Ethanol-induced cognitive dysfunction is associated with alterations in the mammalian target of rapamycin signalling pathway in the hippocampus of male mice

The aim of the present study is to investigate the effect of acute excessive administration of ethanol on the expression of proteins related to the PI3K/Akt/mTOR signalling pathway in the mouse hippocampus and to reveal the possible molecular mechanism of learning and memory deficits induced by ethanol. A total of 120 8-week-old Kunming mice (half male and half female) were randomly assigned into low-dose, moderate-dose, and high-dose male and female groups with intragastric administration of 12.5, 25 and 50% ethanol, respectively, at the dosage of 0.1ml/10gday for 14 days. The male and female control groups received an equal volume of distilled water. Then, the spatial learning and memory of the mice were evaluated by the Morris water maze task.

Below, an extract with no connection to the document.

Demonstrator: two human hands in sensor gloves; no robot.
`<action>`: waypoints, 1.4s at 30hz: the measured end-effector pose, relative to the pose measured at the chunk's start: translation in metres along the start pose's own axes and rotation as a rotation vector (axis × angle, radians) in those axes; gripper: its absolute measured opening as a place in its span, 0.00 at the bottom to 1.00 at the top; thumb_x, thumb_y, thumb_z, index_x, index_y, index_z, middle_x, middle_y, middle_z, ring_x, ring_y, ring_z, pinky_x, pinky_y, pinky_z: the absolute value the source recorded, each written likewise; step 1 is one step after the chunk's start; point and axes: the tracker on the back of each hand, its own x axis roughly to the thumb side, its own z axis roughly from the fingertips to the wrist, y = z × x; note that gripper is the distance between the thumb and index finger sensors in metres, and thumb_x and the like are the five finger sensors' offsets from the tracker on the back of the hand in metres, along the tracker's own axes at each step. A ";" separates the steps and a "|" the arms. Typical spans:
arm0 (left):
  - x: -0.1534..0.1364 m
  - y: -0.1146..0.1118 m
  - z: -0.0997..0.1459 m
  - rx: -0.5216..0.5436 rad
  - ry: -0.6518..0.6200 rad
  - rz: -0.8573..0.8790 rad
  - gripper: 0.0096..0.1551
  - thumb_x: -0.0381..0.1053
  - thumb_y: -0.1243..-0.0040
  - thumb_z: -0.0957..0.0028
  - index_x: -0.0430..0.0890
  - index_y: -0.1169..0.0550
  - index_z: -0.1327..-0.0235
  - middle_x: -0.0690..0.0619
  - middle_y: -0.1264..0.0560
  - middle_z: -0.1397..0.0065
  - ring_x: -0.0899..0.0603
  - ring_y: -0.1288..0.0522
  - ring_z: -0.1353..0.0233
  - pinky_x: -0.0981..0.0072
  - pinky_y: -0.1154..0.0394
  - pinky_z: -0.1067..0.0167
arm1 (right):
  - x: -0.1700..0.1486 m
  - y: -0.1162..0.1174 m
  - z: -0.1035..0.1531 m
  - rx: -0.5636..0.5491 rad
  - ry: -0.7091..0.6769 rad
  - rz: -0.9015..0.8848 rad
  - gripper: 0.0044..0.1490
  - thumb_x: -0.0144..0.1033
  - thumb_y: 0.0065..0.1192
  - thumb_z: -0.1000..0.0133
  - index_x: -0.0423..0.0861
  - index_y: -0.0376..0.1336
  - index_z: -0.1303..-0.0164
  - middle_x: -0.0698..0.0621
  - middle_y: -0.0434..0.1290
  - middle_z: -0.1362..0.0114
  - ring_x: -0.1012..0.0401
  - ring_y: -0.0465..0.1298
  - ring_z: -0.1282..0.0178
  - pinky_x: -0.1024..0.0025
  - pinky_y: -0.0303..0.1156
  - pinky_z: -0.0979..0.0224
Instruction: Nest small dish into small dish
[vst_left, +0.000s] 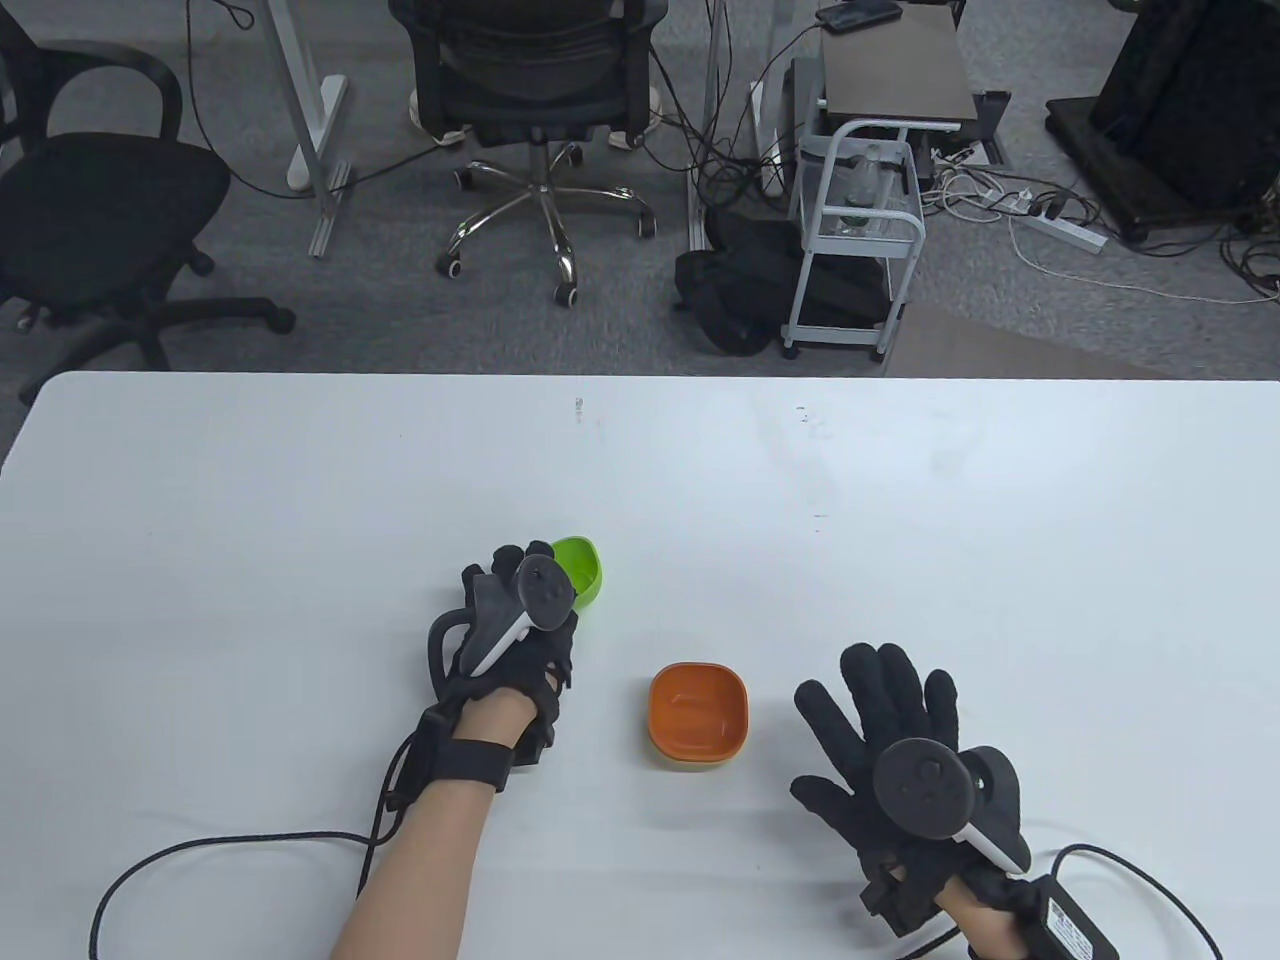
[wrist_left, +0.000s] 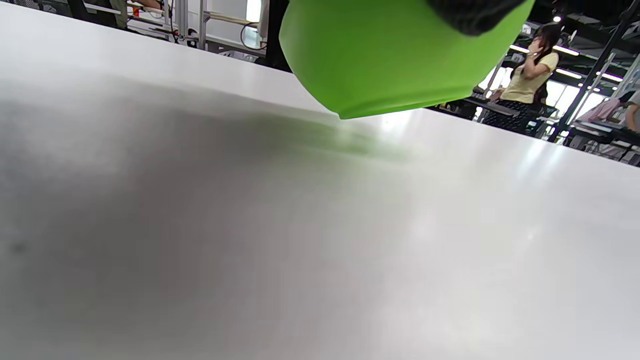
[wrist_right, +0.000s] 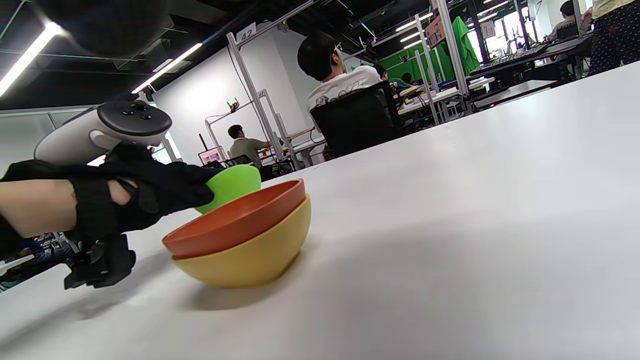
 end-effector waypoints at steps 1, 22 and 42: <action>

The expression of p-mTOR, p-Akt, mTOR and Akt proteins was tested by western blotting and immunohistochemical staining methods in the hippocampal formation in each group, and haematoxylin-eosin stain was used to identify morphological changes in the hippocampal region. Our results indicated that 25 and 50% ethanol administration led to cognitive dysfunction and hippocampal pyramidal cell impairment in the female and male mice, with the male mice showing more severe impairment. In the 50% ethanol group, the male mice exhibited low expression levels of p-Akt and p-mTOR, but the female mice had no significant differences compared with the respective control group. Interestingly, the male expression levels of p-Akt and p-mTOR were significantly lower than those of females. Overall, these findings suggested that the cognitive deficits induced by ethanol are more serious in male mice than in female mice, and the PI3K/Akt/mTOR signalling pathway in the hippocampus might be involved in the impairment process.